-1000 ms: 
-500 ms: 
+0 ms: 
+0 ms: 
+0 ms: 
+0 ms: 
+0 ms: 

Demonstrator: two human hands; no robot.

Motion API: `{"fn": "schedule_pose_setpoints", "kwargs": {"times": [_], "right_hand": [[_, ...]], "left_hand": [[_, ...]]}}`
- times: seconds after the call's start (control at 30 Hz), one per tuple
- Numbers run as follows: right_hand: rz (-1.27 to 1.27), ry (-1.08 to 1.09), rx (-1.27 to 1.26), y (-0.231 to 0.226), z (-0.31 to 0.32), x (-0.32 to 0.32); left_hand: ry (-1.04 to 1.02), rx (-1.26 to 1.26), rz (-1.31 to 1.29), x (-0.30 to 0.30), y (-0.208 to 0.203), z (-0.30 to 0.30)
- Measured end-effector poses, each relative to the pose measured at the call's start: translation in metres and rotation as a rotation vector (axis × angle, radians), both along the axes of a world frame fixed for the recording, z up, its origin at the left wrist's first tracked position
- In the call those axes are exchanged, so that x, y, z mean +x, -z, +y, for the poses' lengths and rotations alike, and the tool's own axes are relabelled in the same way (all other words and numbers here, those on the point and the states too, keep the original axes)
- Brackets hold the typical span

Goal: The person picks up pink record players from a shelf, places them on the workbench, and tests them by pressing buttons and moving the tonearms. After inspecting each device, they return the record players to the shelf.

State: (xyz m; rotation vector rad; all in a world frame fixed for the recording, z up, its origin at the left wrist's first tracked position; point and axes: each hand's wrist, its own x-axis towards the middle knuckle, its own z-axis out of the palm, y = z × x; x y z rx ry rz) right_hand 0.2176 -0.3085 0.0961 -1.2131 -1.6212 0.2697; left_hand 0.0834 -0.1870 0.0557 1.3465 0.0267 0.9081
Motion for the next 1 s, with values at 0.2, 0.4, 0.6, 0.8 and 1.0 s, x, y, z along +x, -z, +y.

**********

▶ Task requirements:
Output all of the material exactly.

▶ Solution to the exercise:
-1000 ms: 
-500 ms: 
+0 ms: 
+0 ms: 
+0 ms: 
+0 ms: 
+0 ms: 

Demonstrator: two human hands; no robot.

Motion API: `{"fn": "schedule_pose_setpoints", "kwargs": {"times": [_], "right_hand": [[_, ...]], "left_hand": [[_, ...]]}}`
- times: seconds after the call's start (control at 30 Hz), one per tuple
- Numbers run as follows: right_hand: rz (-1.27 to 1.27), ry (-1.08 to 1.09), rx (-1.27 to 1.26), y (-0.231 to 0.226), z (-0.31 to 0.32), x (-0.32 to 0.32); left_hand: ry (-1.04 to 1.02), rx (-1.26 to 1.26), rz (-1.31 to 1.29), x (-0.30 to 0.30), y (-0.208 to 0.203), z (-0.30 to 0.30)
- Measured end-effector poses, each relative to the pose measured at the call's start: translation in metres and rotation as a rotation vector (axis × angle, radians), both along the axes of a world frame fixed for the recording, z up, its origin at the left wrist's first tracked position
- In the call those axes are exchanged, so that x, y, z mean +x, -z, +y, for the poses' lengths and rotations alike, and the tool's own axes are relabelled in the same way (all other words and numbers here, those on the point and the states too, keep the original axes)
- Brackets hold the typical span

Goal: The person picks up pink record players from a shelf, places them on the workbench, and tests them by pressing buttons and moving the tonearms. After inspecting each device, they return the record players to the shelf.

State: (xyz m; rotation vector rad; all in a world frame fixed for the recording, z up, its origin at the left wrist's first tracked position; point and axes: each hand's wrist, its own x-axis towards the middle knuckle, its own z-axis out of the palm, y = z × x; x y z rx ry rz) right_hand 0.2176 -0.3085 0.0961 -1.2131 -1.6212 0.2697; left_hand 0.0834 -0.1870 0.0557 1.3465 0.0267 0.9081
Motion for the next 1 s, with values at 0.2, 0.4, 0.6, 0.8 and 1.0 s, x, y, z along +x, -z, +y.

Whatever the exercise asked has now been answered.